5. The lack of proper segregation of duties for roles and responsibilities within financial systems, are being addressed on a system-specific basis by each Component. Components are identifying and documenting the duties that should not be performed by one employee because doing so provides an opportunity to engage in erroneous activity. For example, personnel who submit check requests should not be jointly assigned responsibility for approving check requests. This information will ensure that Components properly divide and separate duties and responsibilities of critical information system functions among different individuals to minimize the possibility that any one employee would have the necessary authority or system access to be able to engage in erroneous, fraudulent or criminal activity. The Department has made significant progress in resolving this issue, and full remediation at all DHS Components will continue over the next two to three years.
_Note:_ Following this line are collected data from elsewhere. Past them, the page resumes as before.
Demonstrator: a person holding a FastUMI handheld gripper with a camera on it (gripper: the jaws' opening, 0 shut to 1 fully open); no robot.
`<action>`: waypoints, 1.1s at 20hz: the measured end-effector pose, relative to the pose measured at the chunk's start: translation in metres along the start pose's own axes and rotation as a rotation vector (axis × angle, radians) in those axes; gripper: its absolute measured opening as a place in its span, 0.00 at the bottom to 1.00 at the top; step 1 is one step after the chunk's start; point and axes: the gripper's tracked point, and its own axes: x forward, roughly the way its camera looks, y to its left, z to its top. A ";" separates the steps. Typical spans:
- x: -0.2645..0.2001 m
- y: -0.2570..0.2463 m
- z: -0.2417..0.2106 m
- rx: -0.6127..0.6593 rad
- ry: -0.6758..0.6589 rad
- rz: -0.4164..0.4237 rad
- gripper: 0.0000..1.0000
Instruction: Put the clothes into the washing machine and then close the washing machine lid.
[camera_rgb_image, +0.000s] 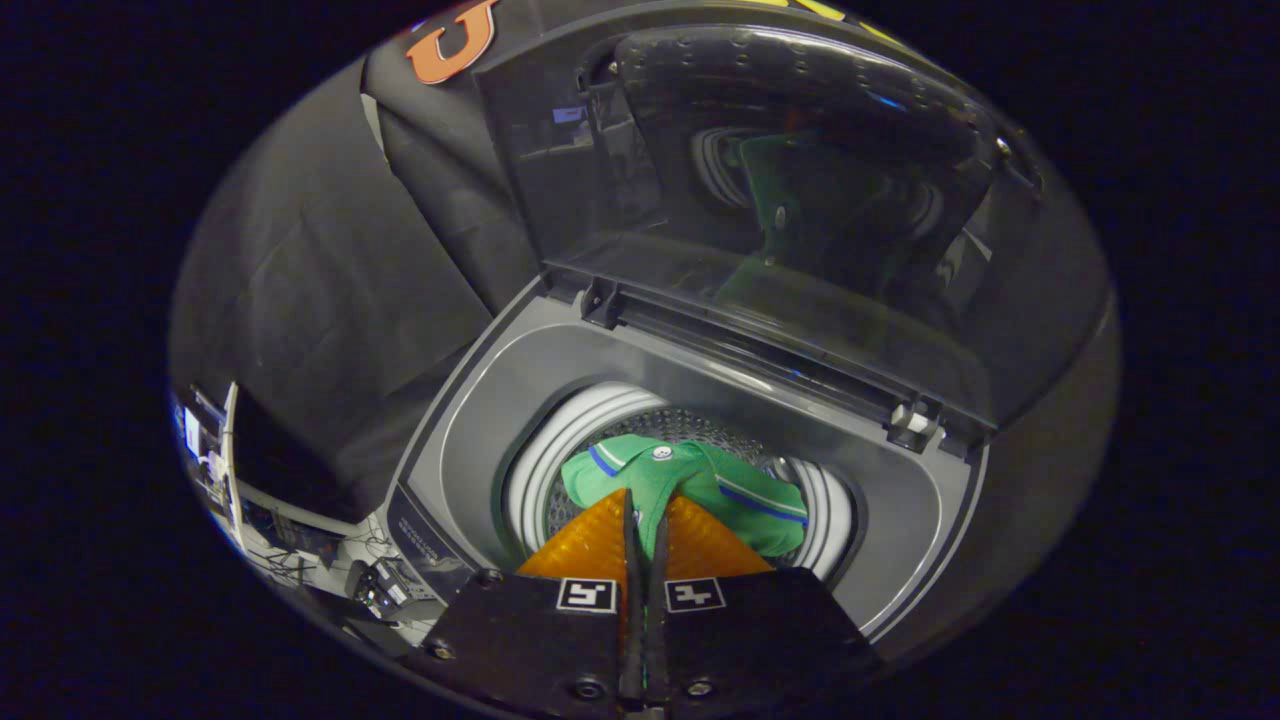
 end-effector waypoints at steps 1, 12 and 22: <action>0.000 0.001 -0.001 0.001 0.001 -0.001 0.05; -0.001 -0.007 -0.016 0.033 0.036 -0.036 1.00; -0.057 -0.010 -0.007 0.009 -0.057 -0.033 1.00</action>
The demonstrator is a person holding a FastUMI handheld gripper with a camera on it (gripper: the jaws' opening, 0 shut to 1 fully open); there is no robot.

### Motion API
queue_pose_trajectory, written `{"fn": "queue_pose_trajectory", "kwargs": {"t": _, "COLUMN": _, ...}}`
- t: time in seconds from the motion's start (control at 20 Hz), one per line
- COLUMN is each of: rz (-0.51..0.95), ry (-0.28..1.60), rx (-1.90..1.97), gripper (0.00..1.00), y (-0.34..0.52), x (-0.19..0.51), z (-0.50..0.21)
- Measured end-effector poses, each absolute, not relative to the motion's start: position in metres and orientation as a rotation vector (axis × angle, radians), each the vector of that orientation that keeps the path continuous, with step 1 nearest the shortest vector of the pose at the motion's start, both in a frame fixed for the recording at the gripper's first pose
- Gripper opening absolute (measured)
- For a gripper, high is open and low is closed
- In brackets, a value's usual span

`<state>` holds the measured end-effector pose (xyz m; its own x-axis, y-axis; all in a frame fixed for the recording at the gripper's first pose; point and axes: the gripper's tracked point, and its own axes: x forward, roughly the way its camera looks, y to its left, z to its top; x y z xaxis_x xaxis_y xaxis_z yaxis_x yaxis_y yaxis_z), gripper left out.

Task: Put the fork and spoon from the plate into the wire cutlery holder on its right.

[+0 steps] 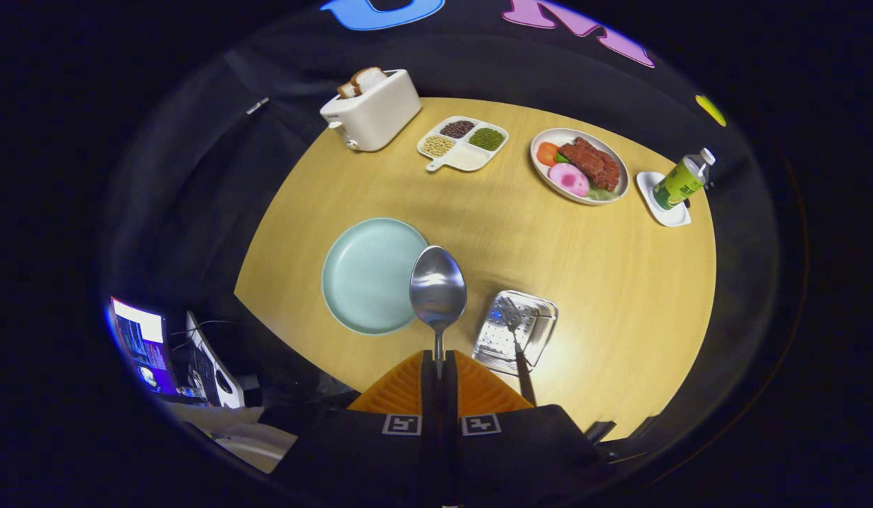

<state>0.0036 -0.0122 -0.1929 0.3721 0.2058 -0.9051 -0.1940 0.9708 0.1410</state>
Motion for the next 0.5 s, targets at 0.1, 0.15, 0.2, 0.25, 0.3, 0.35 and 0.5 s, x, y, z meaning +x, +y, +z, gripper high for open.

Many improvements made in financial management at DHS over the past few years are a direct result of the processes and structures that have been put in place to ensure consistent operations for each of our financial accounting centers and financial management offices within DHS Components. The Department has made key changes to improve the overall internal controls process to enhance systems' security. The DHS CFO and CIO have worked to improve the overall controls process by aligning the FISMA framework with the DHS internal control assessment process to improve financial systems security at the Department. DHS's major activities under this integrated approach include:

• Published the Department's 5th Annual Internal Controls Playbook on March 31, 2011 which builds upon previous successes, defines current internal control initiatives, and establishes Mission Action Plans, milestones, and focus areas for the Department's most significant internal control challenges. The Playbook includes DHS's approach to documenting and testing the design effectiveness of financial system Information Technology General Controls (ITGCs).
• Updated the CFO Designated Systems List for FY 2010 as a result of the IT general control assessments performed in FY 2009. The list specifies the financial systems that require additional management accountability to ensure effective controls exist over financial reporting.
• Perform ongoing verification and validation procedures to ensure POA&Ms address root causes of financial system security control deficiencies identified from the financial statement audits and FISMA annual assessments. Issuance of the FY 2010 DHS Information Security Performance Plan includes the requirements to ensure key financial system security controls are tested annually and quality POA&Ms are developed and completed in a timely manner.
• Continue tracking remediation status of the issues identified during the OMB Circular A-123 ITGC annual assessments as a metric on the Department's monthly FISMA Scorecard. The Scorecard measures Components compliance with OMB FISMA reporting requirements and DHS senior management priorities such as the status and quality of system certifications and accreditations and weakness remediation.
• Continue annual revisions of the DHS 4300A, Sensitive Systems Handbook, Attachment H: Plan Of Action & Milestones (POA&M) Process Guide which includes the guidance and procedures for developing, maintaining, reporting, and maturing DHS Components' remediation plans to reduce vulnerabilities.
• Provide ongoing POA&M training, including root cause analysis, to DHS Components.